A practical exercise:

  1. List every overhead cost
    • Licenses
    • Truck payments
    • Insurance
    • Phones
    • Uniforms
    • Software
    • Shop supplies
    • Marketing
    • Accounting
    • Interest
    • Training
    • Callbacks
    • Bad debt
  2. Build the labor rate from the ground up
    • Fully burdened labor (wage + payroll taxes + benefits)
    • Overhead allocation
    • Margin

Your labor rate is not just “what the market will bear.” It is what the HVAC business requires to survive.

Raising prices later is harder than starting right. Customers remember the number you trained them on.

What admin levers improve HVAC cash flow without hiring an office manager?

Start with policies and habits that pull cash forward. Switching software  isn’t the always right fix.

What HVAC payment terms should small shops use?

Payment terms are a strategy, not a default setting.

“Net 30” is often inherited from a software template, not a strategic decision.

If you render the service today, your business does not need to act like a bank.

For many small commercial HVAC shops, switching to Net 10 (or due-on-receipt for certain work) is a simple cash-flow improvement.

How to do it without blowing up relationships:

  • Apply new terms to new customers first
  • Put terms clearly on estimates and invoices
  • Use deposits or progress billing where it makes sense
  • Negotiate from a stronger starting point (it’s easier to land at 15 when you start at 10)

How fast should an HVAC shop send invoices?

The moment you finish is the moment you should bill.

Delayed invoices = financing the customer.

A simple standard:

  • Finished before noon → invoice out same day
  • Finished after noon → invoice out next morning

Inside Housecall Pro (or any FSM), enforce  with process:

  • Require a closeout checklist before “job complete”
  • Use automated send rules and cutoff times
  • Require tech notes/photos so admin isn’t chasing details later

Every “I’ll send it later” becomes a cash-flow leak.

What is the difference between  invoicing and  collections?

Invoicing is sending the bill.

Collections is the system that gets the money.

“Sent” doesn’t mean “paid.”

Collections needs a repeatable escalation ladder:

  • Day 1: receipt + friendly reminder
  • Day 7/10: follow-up + confirm AP details (where does it get submitted?)
  • Day 15: firm notice + pause future scheduling
  • Day 30+: final step (late fees, collections, stop work)

Automate reminders, yes. But tyou should always know what is sitting in receivables and what is stuck.

How do big HVAC accounts damage cash flow?

Big accounts can turn your  shop into the bank.

Volume feels good. The schedule fills up. Then terms stretch, payment delays, and the shop becomes dependent.

At some point you have to draw the line:

  • Tighten terms
  • Require deposits
  • Reallocate labor toward customers who respect the business

If the relationship only works when you finance them, it’s not a relationship. It’s a liability.

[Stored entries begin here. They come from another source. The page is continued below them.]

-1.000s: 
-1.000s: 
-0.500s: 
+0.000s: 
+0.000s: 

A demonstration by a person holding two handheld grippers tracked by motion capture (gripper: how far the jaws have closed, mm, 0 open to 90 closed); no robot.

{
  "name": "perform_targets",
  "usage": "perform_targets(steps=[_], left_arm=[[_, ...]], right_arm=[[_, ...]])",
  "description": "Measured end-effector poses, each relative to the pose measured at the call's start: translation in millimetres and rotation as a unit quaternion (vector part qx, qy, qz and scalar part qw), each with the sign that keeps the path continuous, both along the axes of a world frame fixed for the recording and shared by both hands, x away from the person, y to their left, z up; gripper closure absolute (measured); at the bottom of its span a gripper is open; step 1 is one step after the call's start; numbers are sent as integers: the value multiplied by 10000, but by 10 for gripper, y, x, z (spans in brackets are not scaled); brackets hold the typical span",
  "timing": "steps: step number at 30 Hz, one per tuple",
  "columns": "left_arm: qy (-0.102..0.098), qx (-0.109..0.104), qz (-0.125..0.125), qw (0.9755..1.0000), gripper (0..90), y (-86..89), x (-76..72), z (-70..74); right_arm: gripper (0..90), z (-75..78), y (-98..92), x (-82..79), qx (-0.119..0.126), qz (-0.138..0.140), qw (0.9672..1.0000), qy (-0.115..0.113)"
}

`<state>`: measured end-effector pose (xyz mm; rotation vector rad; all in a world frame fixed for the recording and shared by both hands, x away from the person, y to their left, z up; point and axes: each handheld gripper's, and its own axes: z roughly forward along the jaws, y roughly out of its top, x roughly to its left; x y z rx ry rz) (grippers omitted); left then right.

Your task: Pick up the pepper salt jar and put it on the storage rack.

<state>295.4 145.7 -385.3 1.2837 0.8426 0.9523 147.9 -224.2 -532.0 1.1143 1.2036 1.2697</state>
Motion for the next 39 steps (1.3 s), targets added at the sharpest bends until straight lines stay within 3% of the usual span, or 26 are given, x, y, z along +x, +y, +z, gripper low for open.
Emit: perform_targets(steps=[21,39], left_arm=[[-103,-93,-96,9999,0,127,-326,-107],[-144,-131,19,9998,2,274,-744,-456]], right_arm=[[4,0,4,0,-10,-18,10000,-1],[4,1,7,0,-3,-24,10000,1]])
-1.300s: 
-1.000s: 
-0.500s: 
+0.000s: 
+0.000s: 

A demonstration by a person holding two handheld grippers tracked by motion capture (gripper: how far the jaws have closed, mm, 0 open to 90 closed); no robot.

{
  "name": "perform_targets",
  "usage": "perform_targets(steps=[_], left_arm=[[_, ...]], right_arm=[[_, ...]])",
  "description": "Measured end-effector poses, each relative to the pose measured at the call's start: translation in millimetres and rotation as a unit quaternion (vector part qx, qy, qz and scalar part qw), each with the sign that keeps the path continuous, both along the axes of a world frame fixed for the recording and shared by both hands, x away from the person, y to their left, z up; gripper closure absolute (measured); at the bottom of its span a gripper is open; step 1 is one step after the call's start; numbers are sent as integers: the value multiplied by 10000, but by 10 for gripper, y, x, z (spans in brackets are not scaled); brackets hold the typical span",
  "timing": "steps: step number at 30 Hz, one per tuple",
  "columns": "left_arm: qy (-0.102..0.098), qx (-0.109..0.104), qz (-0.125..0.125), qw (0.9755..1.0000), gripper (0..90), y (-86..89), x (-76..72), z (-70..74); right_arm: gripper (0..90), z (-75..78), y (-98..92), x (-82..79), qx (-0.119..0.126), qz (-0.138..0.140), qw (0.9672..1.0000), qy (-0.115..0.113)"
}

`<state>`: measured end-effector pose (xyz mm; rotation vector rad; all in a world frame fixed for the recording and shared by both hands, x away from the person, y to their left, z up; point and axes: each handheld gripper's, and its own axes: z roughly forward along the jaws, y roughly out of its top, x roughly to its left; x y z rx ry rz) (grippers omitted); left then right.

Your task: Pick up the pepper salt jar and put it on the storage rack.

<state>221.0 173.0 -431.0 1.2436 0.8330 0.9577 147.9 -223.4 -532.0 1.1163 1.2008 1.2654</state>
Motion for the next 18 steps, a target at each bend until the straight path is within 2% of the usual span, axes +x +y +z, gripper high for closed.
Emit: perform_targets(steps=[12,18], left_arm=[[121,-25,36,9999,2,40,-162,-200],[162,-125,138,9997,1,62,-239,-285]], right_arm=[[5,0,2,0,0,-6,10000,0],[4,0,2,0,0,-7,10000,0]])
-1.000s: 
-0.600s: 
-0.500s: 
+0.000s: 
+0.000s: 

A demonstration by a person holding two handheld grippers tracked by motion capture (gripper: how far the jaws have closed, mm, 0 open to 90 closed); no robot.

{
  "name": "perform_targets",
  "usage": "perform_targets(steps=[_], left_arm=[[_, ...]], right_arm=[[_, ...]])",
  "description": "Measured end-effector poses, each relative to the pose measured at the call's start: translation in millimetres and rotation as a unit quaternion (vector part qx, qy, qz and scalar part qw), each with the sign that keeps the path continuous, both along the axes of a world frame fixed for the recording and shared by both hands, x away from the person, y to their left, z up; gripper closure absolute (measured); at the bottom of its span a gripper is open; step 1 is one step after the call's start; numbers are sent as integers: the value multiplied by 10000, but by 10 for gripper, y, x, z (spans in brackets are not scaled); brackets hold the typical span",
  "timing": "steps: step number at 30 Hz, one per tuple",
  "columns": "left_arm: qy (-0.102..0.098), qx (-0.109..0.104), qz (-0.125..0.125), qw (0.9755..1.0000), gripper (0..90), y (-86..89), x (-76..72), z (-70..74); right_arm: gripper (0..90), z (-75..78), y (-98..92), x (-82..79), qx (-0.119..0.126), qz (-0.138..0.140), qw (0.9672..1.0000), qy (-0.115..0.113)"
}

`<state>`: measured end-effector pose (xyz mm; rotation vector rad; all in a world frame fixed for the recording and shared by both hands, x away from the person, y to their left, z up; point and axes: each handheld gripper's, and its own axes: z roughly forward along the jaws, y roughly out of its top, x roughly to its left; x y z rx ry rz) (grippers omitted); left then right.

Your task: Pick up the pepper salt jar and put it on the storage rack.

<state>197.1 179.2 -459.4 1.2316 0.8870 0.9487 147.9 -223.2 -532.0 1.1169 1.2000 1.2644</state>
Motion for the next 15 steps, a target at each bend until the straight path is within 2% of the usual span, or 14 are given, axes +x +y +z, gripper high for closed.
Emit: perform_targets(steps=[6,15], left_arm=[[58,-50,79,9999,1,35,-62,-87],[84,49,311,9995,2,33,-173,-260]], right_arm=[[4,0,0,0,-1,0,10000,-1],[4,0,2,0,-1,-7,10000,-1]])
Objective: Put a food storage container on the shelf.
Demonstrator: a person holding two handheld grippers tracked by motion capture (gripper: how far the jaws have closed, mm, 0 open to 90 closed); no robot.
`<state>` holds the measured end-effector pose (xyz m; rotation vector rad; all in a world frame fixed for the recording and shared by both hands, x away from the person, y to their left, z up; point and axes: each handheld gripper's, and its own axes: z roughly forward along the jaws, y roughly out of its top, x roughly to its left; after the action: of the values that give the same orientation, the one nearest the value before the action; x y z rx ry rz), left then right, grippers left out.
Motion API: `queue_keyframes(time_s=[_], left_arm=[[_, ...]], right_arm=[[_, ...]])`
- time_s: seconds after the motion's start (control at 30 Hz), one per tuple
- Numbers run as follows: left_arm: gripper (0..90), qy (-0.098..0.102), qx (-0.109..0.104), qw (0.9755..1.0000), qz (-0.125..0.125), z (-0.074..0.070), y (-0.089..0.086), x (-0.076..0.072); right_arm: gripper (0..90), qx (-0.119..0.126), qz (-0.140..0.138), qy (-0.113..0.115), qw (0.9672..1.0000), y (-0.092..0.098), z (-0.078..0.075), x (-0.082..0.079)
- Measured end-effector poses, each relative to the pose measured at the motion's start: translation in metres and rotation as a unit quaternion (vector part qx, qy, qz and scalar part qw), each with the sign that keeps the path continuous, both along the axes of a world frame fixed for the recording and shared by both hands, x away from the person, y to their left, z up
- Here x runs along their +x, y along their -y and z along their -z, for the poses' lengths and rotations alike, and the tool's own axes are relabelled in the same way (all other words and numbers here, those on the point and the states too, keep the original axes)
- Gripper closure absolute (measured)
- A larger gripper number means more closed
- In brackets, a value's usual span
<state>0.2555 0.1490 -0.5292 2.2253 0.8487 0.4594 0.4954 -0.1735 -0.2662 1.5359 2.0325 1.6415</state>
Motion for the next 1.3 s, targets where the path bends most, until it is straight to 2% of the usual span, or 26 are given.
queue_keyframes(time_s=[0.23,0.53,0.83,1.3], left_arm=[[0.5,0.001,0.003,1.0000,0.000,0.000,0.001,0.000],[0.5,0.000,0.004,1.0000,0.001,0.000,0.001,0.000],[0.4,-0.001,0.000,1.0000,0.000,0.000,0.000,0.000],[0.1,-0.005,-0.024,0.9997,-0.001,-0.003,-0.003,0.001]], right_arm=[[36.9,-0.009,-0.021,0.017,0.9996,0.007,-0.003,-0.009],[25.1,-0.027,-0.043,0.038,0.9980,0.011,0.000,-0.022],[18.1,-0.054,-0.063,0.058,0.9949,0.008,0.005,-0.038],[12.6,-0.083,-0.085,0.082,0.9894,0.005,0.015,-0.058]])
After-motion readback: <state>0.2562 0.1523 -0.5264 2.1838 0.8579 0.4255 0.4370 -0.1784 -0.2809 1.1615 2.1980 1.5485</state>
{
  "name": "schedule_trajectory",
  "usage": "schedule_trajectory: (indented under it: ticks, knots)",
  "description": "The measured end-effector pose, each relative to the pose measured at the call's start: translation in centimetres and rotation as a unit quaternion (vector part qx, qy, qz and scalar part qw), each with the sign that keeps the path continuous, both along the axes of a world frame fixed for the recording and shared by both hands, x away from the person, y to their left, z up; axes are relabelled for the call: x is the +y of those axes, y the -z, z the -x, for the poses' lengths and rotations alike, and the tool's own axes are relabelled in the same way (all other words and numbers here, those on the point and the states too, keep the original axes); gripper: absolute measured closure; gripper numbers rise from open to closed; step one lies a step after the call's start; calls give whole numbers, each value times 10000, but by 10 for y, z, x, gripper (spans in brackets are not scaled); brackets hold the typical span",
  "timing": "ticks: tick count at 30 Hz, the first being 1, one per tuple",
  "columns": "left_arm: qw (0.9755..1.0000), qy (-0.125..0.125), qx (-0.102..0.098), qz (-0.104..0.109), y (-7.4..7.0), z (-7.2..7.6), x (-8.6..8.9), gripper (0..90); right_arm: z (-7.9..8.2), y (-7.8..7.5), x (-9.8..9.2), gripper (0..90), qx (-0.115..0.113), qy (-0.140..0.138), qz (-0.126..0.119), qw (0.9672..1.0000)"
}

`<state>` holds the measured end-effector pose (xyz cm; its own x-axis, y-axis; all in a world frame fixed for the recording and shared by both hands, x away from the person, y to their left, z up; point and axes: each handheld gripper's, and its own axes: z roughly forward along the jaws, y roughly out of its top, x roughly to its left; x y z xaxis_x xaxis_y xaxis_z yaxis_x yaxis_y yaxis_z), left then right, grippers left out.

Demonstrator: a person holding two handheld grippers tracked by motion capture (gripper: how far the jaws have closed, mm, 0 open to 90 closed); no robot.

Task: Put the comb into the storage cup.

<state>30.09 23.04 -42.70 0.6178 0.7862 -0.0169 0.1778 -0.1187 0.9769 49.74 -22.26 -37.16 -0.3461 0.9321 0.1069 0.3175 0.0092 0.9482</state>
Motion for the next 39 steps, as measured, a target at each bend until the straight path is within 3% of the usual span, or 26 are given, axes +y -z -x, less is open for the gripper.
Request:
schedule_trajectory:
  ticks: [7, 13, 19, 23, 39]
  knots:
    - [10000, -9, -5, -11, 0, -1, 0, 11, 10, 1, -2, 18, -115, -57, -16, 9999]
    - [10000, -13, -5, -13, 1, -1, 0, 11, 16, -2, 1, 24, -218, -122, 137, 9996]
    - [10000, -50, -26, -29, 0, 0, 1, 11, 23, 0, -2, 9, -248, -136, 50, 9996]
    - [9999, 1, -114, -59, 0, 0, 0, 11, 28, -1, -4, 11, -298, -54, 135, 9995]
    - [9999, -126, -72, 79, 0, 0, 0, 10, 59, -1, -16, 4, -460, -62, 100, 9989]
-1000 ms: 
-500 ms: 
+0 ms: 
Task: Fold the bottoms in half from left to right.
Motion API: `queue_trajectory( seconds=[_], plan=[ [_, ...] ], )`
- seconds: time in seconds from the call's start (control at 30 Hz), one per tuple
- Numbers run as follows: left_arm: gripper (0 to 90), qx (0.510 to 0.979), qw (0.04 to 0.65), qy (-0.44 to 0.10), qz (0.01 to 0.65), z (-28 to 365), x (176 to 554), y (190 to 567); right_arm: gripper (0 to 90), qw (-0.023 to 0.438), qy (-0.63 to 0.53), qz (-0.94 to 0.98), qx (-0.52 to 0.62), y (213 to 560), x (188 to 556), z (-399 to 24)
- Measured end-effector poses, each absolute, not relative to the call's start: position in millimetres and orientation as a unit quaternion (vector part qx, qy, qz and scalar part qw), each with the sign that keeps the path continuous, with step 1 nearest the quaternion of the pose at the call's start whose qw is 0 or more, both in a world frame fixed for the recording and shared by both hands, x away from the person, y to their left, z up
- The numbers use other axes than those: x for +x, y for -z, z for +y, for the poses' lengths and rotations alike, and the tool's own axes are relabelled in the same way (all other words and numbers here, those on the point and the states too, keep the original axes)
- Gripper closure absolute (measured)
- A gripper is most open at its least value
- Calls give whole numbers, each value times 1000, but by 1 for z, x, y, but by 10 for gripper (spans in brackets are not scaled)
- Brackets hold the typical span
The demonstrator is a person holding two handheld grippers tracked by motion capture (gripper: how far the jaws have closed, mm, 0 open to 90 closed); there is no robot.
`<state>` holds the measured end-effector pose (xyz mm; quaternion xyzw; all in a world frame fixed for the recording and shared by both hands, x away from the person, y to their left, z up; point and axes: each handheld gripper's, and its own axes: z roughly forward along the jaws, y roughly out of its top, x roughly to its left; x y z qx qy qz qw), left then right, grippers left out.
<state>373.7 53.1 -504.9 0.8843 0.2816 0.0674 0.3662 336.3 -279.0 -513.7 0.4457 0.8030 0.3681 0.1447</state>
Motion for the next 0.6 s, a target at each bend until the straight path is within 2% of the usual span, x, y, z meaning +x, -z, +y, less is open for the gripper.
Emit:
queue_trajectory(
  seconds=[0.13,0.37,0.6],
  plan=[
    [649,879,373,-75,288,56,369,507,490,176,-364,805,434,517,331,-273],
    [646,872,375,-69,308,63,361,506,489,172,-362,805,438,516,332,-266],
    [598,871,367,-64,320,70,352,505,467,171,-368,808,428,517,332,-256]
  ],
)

How should an HVAC shop owner run the business before admin forces the issue?

Run the HVAC shop like a business before the business forces it.

If admin feels crushing and software feels like another job, don’t start by switching platforms. Start by choosing policies that control cash:

  • Know costs
  • Price to survive
  • Invoice immediately
  • Set intentional payment terms
  • Run collections like a system—not a mood

Which one is hurting your business the most right now: pricing, invoice speed, or collections follow-through?